I had been waiting about a minute when the voice's owner came out of the back room. Late thirties, dark, on the beefy side; wearing a professional smile and a floral patterned apron that should have been ludicrous on a man of his size and coloring but wasn't. We had a good look at each other before he said, "Sorry to keep you waiting—I was putting up an arrangement. What can I do for you?"
"Mr. Bisconte? Jack Bisconte?"
"That's me. Something for the wife maybe?"
"I'm not here for flowers. I'd like to ask you a few questions, if you don't mind."
The smile didn't waver. "Oh? What about?"
"Gianna Fornessi."
"Who?"
"You don't know her?"
"Name's not familiar, no."
"She lives up on Chestnut with Ashley Hansen."
"Ashley Hansen . . . I don't know that name either."
"She knows you. Young, blonde, looks Norwegian."
"Well, I know a lot of young blondes," Bisconte said. He winked at me. "I'm a bachelor and I get around pretty good, you know?"
"Uh-huh."
"Lot of bars and clubs in North Beach, lot of women to pick and choose from." He shrugged. "So how come you're asking about these two?"
"Not both of them. Just Gianna Fornessi."
"That so? You a friend of hers?"
"Of her grandfather's. She's had a little trouble."
"What kind of trouble?"
"Manager of her building accused her of stealing some money. But somebody convinced him to drop the charges."
"That so?" Bisconte said again, but not as if he cared.
"Leaned on him to do it. Scared the hell out of him."
"You don't think it was me, do you? I told you, I don't know anybody named Gianna Fornessi."
"So you did."
"What's the big deal anyway?" he said. "I mean, if the guy dropped the charges, then this Gianna is off the hook, right?"
"Right."
"Then why all the questions?"
"Curiosity," I said. "Mine and her grandfather's."
Another shrug. "I'd like to help you, pal, but like I said, I don't know the lady. Sorry."
"Sure."
"Come back any time you need flowers," Bisconte said. He gave me a little salute, waited for me to turn and then did the same himself. He was hidden away again in the back room when I let myself out.
Today was my day for liars. Liars and puzzles.
He hadn't asked me who I was or what I did for a living; that was because he already knew. And the way he knew, I thought, was that Ashley Hansen had gotten on the horn after I left and told him about me. He knew Gianna Fornessi pretty well too, and exactly where the two women lived.
He was the man in the tan trench coat I'd seen earlier, the one who wouldn't hold the door for me at 7250 Chestnut.
5.
I
treated myself to a plate of linguine and fresh clams at a
ristorante
off Washington Square and then drove back over to Aquatic Park. Now, in mid-afternoon, with fog seeping in through the Gate and the temperature dropping sharply, the number of bocce players and kibitzers had thinned by half. Pietro Lombardi was one of those remaining; Dominick
Marra
was another. Bocce may be dying easy in the city but not in men like them. They cling to it and to the other old ways as tenaciously as they cling to life itself.
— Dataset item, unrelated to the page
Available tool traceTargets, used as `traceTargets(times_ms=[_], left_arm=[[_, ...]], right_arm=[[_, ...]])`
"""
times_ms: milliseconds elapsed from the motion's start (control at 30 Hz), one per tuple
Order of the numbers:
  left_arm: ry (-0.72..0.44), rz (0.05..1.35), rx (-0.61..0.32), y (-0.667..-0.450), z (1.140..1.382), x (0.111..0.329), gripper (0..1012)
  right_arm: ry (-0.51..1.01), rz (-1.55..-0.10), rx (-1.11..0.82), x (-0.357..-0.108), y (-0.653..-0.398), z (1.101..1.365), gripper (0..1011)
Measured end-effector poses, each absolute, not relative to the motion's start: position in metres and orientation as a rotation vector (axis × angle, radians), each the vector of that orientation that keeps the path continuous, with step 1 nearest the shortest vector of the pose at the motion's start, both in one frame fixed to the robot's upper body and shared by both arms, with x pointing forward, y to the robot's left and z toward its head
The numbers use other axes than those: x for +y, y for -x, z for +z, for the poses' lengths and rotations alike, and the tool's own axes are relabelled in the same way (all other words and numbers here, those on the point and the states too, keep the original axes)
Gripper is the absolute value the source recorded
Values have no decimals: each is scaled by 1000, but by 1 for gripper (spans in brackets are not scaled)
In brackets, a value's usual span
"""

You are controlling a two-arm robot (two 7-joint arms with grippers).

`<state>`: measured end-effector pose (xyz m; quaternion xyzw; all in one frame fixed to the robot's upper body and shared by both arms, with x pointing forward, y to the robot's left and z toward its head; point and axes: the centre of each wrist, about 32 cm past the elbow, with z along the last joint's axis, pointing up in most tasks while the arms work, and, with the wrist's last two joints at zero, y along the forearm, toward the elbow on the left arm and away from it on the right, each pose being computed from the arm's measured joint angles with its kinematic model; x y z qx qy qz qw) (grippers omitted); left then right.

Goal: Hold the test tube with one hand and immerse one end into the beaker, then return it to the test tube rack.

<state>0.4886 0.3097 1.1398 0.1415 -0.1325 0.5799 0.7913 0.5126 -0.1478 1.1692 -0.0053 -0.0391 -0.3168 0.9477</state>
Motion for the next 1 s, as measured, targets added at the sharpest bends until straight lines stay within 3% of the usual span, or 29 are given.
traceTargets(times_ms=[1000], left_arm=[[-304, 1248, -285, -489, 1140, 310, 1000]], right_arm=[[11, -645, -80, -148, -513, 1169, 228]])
I told Pietro—and Dominick, who wasn't about to let us talk in private—what I'd learned so far. He was relieved that Ferry had dropped his complaint, but just as curious as I was about the Jack Bisconte connection.
"Do you know Bisconte?" I asked him.
"No. I see his shop but I never go inside."
"Know anything about him?"
"
Niente
."
"How about you, Dominick?"
He shook his head. "He's too old for Gianna, hah? Almost forty, you say—that's too old for girl twenty-three."
"If that's their relationship," I said.